Kendine utku adayan ve utkuya adanan her barbar savaş severdir. Savaş severlik insan severliktir; çünkü savaşmak karşıdakini gerekli kılar. Her utku kendi kurbanını arar. Kurbansız adanmak barbarlığa sığmaz. Kurbanlar aslında barbarların hayranlık nesnesidir. Bu nedenle barbarlar kurbanlarını sevmek zorundadır. Kurbanın bu sevgi karşısında en azından boşuna ölmediğini bilmesi barbarın en büyük tesellisidir.

Önce barbarlık gelir sonra kültür ve uygarlık. Çünkü kültür ve uygarlık barbarlığa karşı direnme ihtiyacından ortaya çıkan ontolojik bir gereçlenmedir. Ve maalesef her uygarlık kendi içinde bir parça barbarlık taşır. Başlangıçta barbarlık vardı. Hatırlamanın gerekli olmadığı zamanlarda, alışkanlığa yüz tutmuş ne kadar davranış ve inanç varsa hepsini yerinden koparan bir içinden çıkma eylemiydi barbarlık. Bugünün estetize edilmiş barbarlığı, aynı şeyi sevgi ve bağış adına yapar; bahşedicidir, çünkü insan severdir. “Hiçbir şey kalıcı değildir” onlar için. Bu yüzden kalıcılaşmanın içine bir burgu gibi girer ve kendi sarmal boşalma kanalını oraya tesislendirir. O andan itibaren her kültür artık arkeolojik bir kalıntıdır. Her yıkımın, çöküşün bir yeniden üretme döngüsü vardır.  Barbarlık, üretimi mahkûm etmeyi sever ama mahrum etmez. Tutsaklık mahrum edicidir ama mahkûmiyet bir gözaltı durumu yaratır. Her barbarın yeniden yıkma iştahını beslemesinin tek yolu, kurbanın mahkûmiyet altında kendini yeniden üretmesinin ortamını sağlamaktır. İşte bu yüzden hümanisttir barbarlar. Tıpkı et yiyici hayvan severler gibi...

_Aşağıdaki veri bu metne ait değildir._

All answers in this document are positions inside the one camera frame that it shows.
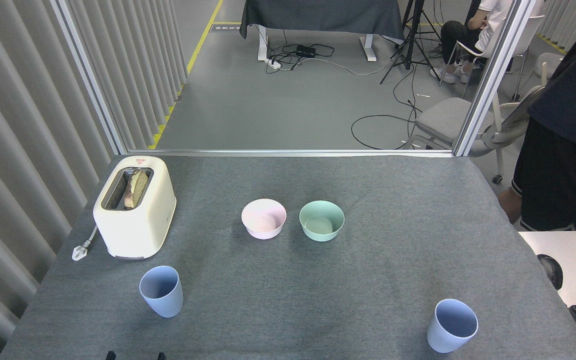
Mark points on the toast bread slice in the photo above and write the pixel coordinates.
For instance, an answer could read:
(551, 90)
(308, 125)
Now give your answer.
(137, 187)

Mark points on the white power strip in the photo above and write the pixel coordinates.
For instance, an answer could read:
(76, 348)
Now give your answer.
(273, 63)

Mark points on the silver horizontal rail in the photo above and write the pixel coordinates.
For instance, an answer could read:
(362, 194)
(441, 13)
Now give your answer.
(288, 152)

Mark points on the grey mesh office chair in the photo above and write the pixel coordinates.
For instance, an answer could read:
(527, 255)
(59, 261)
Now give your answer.
(548, 62)

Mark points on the dark cloth covered table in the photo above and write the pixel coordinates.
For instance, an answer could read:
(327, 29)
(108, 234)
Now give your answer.
(318, 15)

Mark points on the grey table cloth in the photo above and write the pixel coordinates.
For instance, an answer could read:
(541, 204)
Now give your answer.
(393, 260)

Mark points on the standing person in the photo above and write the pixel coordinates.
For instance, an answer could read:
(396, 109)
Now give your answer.
(568, 125)

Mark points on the pink bowl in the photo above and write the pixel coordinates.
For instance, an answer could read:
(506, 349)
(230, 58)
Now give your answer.
(264, 225)

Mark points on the grey seat office chair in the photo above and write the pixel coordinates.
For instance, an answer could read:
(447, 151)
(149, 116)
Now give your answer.
(443, 117)

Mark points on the black tripod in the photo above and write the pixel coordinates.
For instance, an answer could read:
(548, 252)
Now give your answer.
(408, 45)

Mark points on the slanted silver post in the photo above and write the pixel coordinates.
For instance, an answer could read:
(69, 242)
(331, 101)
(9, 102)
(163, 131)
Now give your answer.
(90, 80)
(493, 75)

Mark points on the seated person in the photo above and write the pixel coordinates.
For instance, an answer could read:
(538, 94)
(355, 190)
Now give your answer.
(460, 35)

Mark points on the black computer mouse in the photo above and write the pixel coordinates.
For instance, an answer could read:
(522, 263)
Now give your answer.
(550, 271)

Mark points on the white chair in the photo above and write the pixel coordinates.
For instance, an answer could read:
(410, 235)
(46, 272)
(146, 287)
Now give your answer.
(468, 52)

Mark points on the black power strip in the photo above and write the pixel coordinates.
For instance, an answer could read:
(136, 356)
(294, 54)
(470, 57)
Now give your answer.
(306, 50)

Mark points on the blue plastic cup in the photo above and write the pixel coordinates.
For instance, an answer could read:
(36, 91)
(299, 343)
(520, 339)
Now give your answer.
(164, 301)
(443, 340)

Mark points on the green bowl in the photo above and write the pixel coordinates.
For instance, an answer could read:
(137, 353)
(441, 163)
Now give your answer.
(321, 227)

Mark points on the cream white toaster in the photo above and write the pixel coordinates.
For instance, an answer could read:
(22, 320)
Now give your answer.
(140, 230)

Her uygarlık aslında biraz da barbarlık tarihi içerir. Kültür ya da merhamet de ne oluyor? İçimizde yaşayan vahşi savaşçıyı evcilleştirmenin ayar düğmesi mi? Biz ne kadar barbar, ne kadar uygarız? Soruyorum işte... 

Yazarın Diğer Yazıları

Kadın ve eril tahakküm

Üçüncü bir yol düşünmeden, ille de iki yoldan birini seçmek durumunda kalmak yeni bir anlayış ortaya koyamamanın sıkıntısından kaynaklanır sanırım

İçimizdeki ceset mi cenin mi?

Hiçbir zaman olmadığı kadar içinde yaşadığımız şu doğanın dışarısı olan evlerimizi sorguluyoruz şimdi. Mobilyalar, eşyalar yaşantımızın birer uzvuna dönüşerek hiç aklımıza getirmediğimiz nesne ontolojisinin bir parçası kıldı bizi

İktidarlık temsili ve mutlak ben

Tüm bu önlemler toplumun ve yurttaşlar olarak bireylerin taleplerine karşılık verecek önlemler olarak değil, iktidarın kendini ve temsil ettiği devleti nasıl koruyacağı üzerine kurgulanmıştır

"
"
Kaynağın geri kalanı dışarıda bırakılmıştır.